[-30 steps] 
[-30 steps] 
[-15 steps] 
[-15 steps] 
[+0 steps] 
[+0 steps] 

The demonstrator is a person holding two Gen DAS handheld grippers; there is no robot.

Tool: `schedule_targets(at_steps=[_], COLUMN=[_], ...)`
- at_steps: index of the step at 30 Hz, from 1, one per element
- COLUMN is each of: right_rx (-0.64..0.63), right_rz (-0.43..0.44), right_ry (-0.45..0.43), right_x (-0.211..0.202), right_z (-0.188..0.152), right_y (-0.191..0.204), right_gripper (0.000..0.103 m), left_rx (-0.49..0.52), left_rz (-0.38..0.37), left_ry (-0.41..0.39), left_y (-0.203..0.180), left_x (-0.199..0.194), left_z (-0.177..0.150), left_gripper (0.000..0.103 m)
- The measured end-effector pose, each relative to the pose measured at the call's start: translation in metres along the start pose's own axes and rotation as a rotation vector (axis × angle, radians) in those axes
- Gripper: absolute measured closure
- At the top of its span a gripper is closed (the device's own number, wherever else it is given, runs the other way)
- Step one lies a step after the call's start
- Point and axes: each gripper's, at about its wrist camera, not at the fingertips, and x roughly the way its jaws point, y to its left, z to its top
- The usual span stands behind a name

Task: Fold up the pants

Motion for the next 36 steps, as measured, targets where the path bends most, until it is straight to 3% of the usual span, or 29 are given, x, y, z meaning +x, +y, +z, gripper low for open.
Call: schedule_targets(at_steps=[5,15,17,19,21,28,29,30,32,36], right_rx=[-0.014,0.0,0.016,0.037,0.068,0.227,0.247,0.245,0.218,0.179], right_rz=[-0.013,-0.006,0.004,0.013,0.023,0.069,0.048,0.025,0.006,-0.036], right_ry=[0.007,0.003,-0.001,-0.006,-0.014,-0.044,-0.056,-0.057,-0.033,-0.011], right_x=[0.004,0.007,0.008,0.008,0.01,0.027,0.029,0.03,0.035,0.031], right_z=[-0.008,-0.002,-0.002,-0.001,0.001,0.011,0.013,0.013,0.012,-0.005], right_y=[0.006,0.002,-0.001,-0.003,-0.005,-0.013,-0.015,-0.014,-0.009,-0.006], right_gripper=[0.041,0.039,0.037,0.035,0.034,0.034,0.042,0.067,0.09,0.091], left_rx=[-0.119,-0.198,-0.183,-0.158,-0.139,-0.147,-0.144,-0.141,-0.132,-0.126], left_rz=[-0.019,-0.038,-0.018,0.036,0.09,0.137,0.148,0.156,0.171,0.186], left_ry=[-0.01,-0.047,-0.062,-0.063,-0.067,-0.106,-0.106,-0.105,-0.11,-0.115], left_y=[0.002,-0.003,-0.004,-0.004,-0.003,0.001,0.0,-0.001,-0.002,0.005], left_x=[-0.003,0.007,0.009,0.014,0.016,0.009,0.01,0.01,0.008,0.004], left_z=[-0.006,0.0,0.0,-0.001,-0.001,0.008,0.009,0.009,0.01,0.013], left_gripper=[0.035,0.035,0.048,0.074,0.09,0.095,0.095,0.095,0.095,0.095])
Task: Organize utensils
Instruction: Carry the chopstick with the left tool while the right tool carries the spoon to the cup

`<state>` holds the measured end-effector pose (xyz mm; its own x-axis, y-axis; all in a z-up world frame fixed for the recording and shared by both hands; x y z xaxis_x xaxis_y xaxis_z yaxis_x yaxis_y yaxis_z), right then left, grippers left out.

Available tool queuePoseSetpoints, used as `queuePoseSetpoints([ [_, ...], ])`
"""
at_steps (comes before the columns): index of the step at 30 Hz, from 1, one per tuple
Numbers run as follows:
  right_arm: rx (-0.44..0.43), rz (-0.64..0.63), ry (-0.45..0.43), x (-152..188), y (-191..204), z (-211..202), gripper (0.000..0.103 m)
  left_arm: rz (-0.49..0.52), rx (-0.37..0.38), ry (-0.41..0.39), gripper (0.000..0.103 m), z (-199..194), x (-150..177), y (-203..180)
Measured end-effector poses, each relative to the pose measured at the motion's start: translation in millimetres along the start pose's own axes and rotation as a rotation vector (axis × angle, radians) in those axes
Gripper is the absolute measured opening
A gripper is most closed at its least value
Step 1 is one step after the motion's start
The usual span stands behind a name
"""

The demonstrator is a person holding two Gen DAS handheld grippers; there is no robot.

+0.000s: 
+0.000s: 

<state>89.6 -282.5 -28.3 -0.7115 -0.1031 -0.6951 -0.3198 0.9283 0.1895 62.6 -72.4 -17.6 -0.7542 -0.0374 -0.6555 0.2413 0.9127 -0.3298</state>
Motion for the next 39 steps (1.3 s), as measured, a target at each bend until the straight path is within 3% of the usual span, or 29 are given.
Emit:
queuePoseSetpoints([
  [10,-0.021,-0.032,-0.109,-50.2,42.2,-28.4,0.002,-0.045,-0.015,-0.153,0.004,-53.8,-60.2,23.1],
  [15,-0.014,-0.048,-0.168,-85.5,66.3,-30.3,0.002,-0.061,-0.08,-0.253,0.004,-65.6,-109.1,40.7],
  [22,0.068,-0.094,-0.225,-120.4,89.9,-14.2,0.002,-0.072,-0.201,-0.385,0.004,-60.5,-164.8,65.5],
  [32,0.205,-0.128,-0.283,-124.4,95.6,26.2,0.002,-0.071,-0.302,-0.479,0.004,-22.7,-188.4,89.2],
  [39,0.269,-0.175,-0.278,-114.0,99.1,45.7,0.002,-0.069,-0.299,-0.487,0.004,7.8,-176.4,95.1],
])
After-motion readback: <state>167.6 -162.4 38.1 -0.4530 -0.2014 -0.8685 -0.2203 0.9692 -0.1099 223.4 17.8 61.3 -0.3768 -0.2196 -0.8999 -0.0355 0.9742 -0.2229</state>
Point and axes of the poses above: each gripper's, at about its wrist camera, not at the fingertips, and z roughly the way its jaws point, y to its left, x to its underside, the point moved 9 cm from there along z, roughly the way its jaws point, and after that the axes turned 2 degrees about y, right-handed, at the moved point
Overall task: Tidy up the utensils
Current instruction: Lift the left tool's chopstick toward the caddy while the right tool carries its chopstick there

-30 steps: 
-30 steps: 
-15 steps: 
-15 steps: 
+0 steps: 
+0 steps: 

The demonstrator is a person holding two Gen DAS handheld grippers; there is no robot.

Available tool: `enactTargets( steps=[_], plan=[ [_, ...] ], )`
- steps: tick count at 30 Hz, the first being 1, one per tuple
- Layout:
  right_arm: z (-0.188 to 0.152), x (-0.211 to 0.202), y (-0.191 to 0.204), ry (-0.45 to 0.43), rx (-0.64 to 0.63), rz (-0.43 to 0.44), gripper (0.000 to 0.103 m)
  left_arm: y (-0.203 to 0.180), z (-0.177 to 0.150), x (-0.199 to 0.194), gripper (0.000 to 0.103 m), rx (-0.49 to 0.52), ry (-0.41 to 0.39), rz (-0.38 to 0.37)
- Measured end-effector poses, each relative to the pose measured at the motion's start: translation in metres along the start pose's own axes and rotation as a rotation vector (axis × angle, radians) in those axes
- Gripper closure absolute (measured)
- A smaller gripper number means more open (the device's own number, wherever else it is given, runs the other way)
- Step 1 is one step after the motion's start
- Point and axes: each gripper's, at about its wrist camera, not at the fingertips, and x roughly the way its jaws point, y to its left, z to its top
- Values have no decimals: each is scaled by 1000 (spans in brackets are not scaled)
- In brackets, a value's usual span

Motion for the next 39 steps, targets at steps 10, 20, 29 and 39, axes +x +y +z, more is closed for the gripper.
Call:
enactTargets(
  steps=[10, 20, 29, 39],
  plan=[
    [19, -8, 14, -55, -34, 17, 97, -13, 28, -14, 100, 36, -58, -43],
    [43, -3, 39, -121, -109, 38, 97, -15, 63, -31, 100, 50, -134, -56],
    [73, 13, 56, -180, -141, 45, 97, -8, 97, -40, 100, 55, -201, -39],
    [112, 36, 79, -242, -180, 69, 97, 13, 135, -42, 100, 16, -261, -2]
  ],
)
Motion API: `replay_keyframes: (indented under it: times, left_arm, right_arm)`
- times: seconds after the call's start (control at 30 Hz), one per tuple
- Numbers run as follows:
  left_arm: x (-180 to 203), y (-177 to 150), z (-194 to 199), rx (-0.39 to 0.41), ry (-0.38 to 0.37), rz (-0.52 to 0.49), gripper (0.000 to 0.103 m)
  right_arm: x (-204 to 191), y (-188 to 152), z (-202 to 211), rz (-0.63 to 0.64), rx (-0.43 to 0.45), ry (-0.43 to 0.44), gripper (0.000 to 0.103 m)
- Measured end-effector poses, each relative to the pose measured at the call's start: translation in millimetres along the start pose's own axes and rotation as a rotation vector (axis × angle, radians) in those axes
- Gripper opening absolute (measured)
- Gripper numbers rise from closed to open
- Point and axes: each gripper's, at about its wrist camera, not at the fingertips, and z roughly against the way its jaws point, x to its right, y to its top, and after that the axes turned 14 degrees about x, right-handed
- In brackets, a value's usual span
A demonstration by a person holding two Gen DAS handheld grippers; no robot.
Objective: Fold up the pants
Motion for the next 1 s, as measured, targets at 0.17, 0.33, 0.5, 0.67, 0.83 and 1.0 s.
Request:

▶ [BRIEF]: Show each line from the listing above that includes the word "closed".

▶ [THE ANSWER]:
- At the top of its span a gripper is closed (the device's own number, wherever else it is given, runs the other way)
A gripper is most closed at its least value
Motion for the next 39 steps, targets at steps 10, 20, 29 and 39, axes +x +y +z, more is closed for the gripper.
- Gripper numbers rise from closed to open

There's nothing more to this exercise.